## TASK DETAILS:
Set down the records again. Every word and mark must match exactly.

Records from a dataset
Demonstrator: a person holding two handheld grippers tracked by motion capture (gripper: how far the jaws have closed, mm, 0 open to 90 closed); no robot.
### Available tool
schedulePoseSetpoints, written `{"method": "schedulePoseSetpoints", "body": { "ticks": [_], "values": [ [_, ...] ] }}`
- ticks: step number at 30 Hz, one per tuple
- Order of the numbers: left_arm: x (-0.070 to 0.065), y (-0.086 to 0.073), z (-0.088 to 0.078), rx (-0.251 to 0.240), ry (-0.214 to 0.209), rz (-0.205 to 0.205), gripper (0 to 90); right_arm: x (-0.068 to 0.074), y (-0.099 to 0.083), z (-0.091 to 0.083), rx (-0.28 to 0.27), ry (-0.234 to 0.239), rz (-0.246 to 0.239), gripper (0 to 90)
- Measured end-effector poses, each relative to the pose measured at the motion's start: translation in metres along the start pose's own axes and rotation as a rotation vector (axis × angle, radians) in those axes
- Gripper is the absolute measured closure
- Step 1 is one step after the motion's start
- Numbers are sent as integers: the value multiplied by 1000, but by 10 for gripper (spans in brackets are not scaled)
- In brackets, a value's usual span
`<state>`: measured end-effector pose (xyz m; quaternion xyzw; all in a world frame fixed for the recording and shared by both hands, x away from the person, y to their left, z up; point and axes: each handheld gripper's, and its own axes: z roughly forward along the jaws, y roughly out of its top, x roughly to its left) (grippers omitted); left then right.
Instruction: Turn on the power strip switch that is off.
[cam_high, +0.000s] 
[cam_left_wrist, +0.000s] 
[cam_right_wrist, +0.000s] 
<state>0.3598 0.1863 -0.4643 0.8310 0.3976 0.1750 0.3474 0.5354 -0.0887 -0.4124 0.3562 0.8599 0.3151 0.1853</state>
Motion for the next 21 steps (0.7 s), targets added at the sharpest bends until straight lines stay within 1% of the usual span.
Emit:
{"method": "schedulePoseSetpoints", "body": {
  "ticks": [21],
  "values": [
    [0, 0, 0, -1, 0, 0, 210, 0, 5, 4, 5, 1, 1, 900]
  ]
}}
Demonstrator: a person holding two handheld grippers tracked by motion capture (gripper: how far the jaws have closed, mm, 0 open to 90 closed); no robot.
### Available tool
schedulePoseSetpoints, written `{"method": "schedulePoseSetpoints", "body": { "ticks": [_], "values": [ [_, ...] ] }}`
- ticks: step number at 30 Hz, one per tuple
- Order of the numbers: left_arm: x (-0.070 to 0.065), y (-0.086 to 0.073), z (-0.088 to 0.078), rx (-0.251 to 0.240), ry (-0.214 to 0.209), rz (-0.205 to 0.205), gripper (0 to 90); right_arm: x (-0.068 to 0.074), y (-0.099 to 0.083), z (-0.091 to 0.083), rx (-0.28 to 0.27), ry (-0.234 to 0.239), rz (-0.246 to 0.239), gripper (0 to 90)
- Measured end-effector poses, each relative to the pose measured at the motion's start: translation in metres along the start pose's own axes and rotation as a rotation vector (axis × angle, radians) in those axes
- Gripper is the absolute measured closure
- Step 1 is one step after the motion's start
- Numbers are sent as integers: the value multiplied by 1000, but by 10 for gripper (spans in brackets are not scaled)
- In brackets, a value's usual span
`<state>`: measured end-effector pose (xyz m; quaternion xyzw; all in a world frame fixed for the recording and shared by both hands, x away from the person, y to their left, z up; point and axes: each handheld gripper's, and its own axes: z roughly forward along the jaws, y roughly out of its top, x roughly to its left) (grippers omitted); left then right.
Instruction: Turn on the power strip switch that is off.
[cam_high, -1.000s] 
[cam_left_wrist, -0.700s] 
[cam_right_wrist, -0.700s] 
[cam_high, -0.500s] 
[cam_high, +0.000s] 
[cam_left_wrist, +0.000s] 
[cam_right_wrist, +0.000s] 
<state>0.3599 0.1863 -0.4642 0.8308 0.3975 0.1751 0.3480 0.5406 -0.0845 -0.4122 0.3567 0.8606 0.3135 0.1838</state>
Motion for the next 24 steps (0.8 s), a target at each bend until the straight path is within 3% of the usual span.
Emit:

## FINAL ANSWER:
Demonstrator: a person holding two handheld grippers tracked by motion capture (gripper: how far the jaws have closed, mm, 0 open to 90 closed); no robot.
### Available tool
schedulePoseSetpoints, written `{"method": "schedulePoseSetpoints", "body": { "ticks": [_], "values": [ [_, ...] ] }}`
- ticks: step number at 30 Hz, one per tuple
- Order of the numbers: left_arm: x (-0.070 to 0.065), y (-0.086 to 0.073), z (-0.088 to 0.078), rx (-0.251 to 0.240), ry (-0.214 to 0.209), rz (-0.205 to 0.205), gripper (0 to 90); right_arm: x (-0.068 to 0.074), y (-0.099 to 0.083), z (-0.091 to 0.083), rx (-0.28 to 0.27), ry (-0.234 to 0.239), rz (-0.246 to 0.239), gripper (0 to 90)
- Measured end-effector poses, each relative to the pose measured at the motion's start: translation in metres along the start pose's own axes and rotation as a rotation vector (axis × angle, radians) in those axes
- Gripper is the absolute measured closure
- Step 1 is one step after the motion's start
- Numbers are sent as integers: the value multiplied by 1000, but by 10 for gripper (spans in brackets are not scaled)
- In brackets, a value's usual span
`<state>`: measured end-effector pose (xyz m; quaternion xyzw; all in a world frame fixed for the recording and shared by both hands, x away from the person, y to their left, z up; point and axes: each handheld gripper's, and its own axes: z roughly forward along the jaws, y roughly out of its top, x roughly to its left) (grippers omitted); left then right.
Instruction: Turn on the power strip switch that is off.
[cam_high, +0.000s] 
[cam_left_wrist, +0.000s] 
[cam_right_wrist, +0.000s] 
<state>0.3598 0.1863 -0.4643 0.8310 0.3976 0.1750 0.3474 0.5354 -0.0887 -0.4124 0.3562 0.8599 0.3151 0.1853</state>
Motion for the next 21 steps (0.7 s), targets added at the sharpest bends until straight lines stay within 1% of the usual span.
Emit:
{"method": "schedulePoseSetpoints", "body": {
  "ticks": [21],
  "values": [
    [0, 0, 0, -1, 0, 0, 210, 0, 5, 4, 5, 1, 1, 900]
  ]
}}
Demonstrator: a person holding two handheld grippers tracked by motion capture (gripper: how far the jaws have closed, mm, 0 open to 90 closed); no robot.
### Available tool
schedulePoseSetpoints, written `{"method": "schedulePoseSetpoints", "body": { "ticks": [_], "values": [ [_, ...] ] }}`
- ticks: step number at 30 Hz, one per tuple
- Order of the numbers: left_arm: x (-0.070 to 0.065), y (-0.086 to 0.073), z (-0.088 to 0.078), rx (-0.251 to 0.240), ry (-0.214 to 0.209), rz (-0.205 to 0.205), gripper (0 to 90); right_arm: x (-0.068 to 0.074), y (-0.099 to 0.083), z (-0.091 to 0.083), rx (-0.28 to 0.27), ry (-0.234 to 0.239), rz (-0.246 to 0.239), gripper (0 to 90)
- Measured end-effector poses, each relative to the pose measured at the motion's start: translation in metres along the start pose's own axes and rotation as a rotation vector (axis × angle, radians) in those axes
- Gripper is the absolute measured closure
- Step 1 is one step after the motion's start
- Numbers are sent as integers: the value multiplied by 1000, but by 10 for gripper (spans in brackets are not scaled)
- In brackets, a value's usual span
`<state>`: measured end-effector pose (xyz m; quaternion xyzw; all in a world frame fixed for the recording and shared by both hands, x away from the person, y to their left, z up; point and axes: each handheld gripper's, and its own axes: z roughly forward along the jaws, y roughly out of its top, x roughly to its left) (grippers omitted); left then right.
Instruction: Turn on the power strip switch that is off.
[cam_high, -1.000s] 
[cam_left_wrist, -0.700s] 
[cam_right_wrist, -0.700s] 
[cam_high, -0.500s] 
[cam_high, +0.000s] 
[cam_left_wrist, +0.000s] 
[cam_right_wrist, +0.000s] 
<state>0.3599 0.1863 -0.4642 0.8308 0.3975 0.1751 0.3480 0.5406 -0.0845 -0.4122 0.3567 0.8606 0.3135 0.1838</state>
Motion for the next 24 steps (0.8 s), a target at each bend until the straight path is within 3% of the usual span.
Emit:

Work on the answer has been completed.